Rendering architecture

This sample uses a two-stage rendering pipeline to demonstrate compute shader derivatives and display the results:

Stage 1: Compute shader (derivative calculation)

The compute shader (derivatives.comp.slang) executes with an 8×8 local workgroup size and the [DerivativeGroupQuad] attribute, which enables quad-based derivative computation. For each pixel in a 512×512 output image:

  1. Computes a procedural radial function based on distance from center

  2. Calls ddx() and ddy() to calculate spatial derivatives of the function

  3. Computes gradient magnitude: sqrt(dx² + dy²) to detect edges

  4. Writes a color visualization to a storage image (VK_FORMAT_R8G8B8A8_UNORM)

The storage image serves as the output buffer for the compute shader and the input texture for the graphics pipeline.

Stage 2: Graphics pipeline (fullscreen display)

After a pipeline barrier synchronizes the compute write with the fragment shader read, the graphics pipeline displays the computed image:

  1. Vertex shader (fullscreen.vert.slang): Generates a fullscreen triangle using only vertex IDs (no vertex buffer required)

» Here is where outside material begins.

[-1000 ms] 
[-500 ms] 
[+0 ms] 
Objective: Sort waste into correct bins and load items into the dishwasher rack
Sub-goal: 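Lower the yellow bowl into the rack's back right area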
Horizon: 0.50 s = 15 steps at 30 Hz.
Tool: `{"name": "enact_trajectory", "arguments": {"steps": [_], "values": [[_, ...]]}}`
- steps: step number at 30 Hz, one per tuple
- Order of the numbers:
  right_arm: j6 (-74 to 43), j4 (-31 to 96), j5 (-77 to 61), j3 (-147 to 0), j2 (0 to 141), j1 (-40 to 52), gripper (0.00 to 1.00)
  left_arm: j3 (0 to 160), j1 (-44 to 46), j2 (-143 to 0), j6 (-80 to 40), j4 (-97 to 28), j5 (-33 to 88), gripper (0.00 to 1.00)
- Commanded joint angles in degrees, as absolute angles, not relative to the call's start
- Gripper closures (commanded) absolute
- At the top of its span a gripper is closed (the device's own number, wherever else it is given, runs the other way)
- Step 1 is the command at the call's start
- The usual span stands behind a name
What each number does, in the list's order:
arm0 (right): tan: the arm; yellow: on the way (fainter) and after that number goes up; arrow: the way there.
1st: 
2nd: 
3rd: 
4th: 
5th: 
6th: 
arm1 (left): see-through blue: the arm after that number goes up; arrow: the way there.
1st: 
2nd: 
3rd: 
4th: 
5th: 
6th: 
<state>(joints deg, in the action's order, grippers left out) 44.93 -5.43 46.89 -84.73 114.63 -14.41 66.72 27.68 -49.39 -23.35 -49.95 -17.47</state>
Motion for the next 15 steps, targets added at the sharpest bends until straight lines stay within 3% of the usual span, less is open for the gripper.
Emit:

    • Vertex 0: (-1, -1) with UV (0, 0) — bottom-left corner

    • Vertex 1: (3, -1) with UV (2, 0) — extends far right (off-screen)

    • Vertex 2: (-1, 3) with UV (0, 2) — extends far up (off-screen)

    • The oversized triangle covers the entire viewport; hardware automatically clips the parts outside the screen

  2. Fragment shader (fullscreen.frag.slang): Samples the storage image using interpolated UV coordinates and outputs the color

  3. GUI overlay: Drawn on top using ImGui to explain the visualization

Why use a fullscreen triangle instead of a quad?

The fullscreen triangle is a common optimization technique for post-processing and fullscreen effects:

  • Fewer vertices: Only 3 vertices instead of 4 (quad) or 6 (two triangles)

  • No vertex buffer: Positions and UVs are generated procedurally from SV_VertexID

  • Simpler setup: Single draw call with vkCmdDraw(cmd, 3, 1, 0, 0)

  • Automatic clipping: The GPU clips the oversized triangle to the viewport bounds

  • Better cache behavior: Single triangle primitive instead of two

This technique is widely used in modern rendering engines for fullscreen passes like tone mapping, bloom, and other post-processing effects.

Required Vulkan extensions and features

  • Instance extension: VK_KHR_get_physical_device_properties2 (for feature chaining).

  • Device extension: VK_KHR_compute_shader_derivatives (required).

  • Device feature: VkPhysicalDeviceComputeShaderDerivativesFeaturesKHR::computeDerivativeGroupQuads = VK_TRUE.